Enhancing credit card fraud detection with a stacking-based hybrid machine learning approach

PeerJ Comput Sci. 2025 Sep 2:11:e3007. doi: 10.7717/peerj-cs.3007. eCollection 2025.

Abstract

The swift progression of technology has increased the complexity of cyber fraud, posing an escalating challenge for the banking sector to reliably and efficiently identify fraudulent credit card transactions.
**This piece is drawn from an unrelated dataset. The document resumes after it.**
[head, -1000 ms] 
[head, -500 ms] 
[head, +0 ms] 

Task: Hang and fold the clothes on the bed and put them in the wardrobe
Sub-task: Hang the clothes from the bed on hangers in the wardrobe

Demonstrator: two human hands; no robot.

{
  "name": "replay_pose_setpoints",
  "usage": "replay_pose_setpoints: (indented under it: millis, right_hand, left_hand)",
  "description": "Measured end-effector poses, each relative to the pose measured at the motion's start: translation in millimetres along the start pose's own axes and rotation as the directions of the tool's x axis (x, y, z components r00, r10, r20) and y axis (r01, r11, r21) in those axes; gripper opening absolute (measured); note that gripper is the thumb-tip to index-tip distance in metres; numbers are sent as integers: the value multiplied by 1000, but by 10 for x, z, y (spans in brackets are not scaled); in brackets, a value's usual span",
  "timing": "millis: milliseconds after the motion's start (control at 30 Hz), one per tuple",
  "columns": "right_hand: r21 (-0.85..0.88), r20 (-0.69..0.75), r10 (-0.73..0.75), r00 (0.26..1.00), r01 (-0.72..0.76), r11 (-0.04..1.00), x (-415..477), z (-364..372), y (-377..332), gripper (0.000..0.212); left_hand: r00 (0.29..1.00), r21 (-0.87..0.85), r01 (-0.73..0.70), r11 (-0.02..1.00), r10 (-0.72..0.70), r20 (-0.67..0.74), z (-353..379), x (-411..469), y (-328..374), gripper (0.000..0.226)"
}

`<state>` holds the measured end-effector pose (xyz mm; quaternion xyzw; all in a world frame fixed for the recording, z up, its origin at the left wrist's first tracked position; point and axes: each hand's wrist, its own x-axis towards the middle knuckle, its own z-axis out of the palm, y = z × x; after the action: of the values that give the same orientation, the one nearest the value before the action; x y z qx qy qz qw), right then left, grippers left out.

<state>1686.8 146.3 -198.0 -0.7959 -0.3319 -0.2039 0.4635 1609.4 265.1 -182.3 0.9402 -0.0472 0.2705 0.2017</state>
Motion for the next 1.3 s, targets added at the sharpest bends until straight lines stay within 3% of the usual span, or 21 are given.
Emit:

Conventional detection approaches fail to adapt to the advancing strategies of fraudsters, resulting in heightened false positives and inefficiency within fraud detection systems. This study overcomes these restrictions by creating an innovative stacking hybrid machine learning (ML) approach that combines decision trees (DT), random forests (RF), support vector machines (SVM), XGBoost, CatBoost, and logistic regression (LR) within a stacking ensemble framework. This method uses stacking to integrate diverse ML models, enhancing predictive performance, with a meta-model consolidating base model predictions, resulting in superior detection accuracy compared to any single model. The methodology utilizes sophisticated data preprocessing techniques, such as correlation-based feature selection and principal component analysis (PCA), to enhance computing efficiency while preserving essential information. Experimental assessments of a credit card transaction dataset reveal that the stacking ensemble model exhibits higher performance, achieving an F1-score of 88.14%, thereby efficiently balancing precision and recall. This outcome highlights the significance of ensemble methods such as stacking in attaining strong and dependable cyber fraud detection, emphasizing its capacity to markedly enhance the security of financial transactions.

Keywords: Credit card fraud; Ensemble techniques; Fraud detection; Machine learning.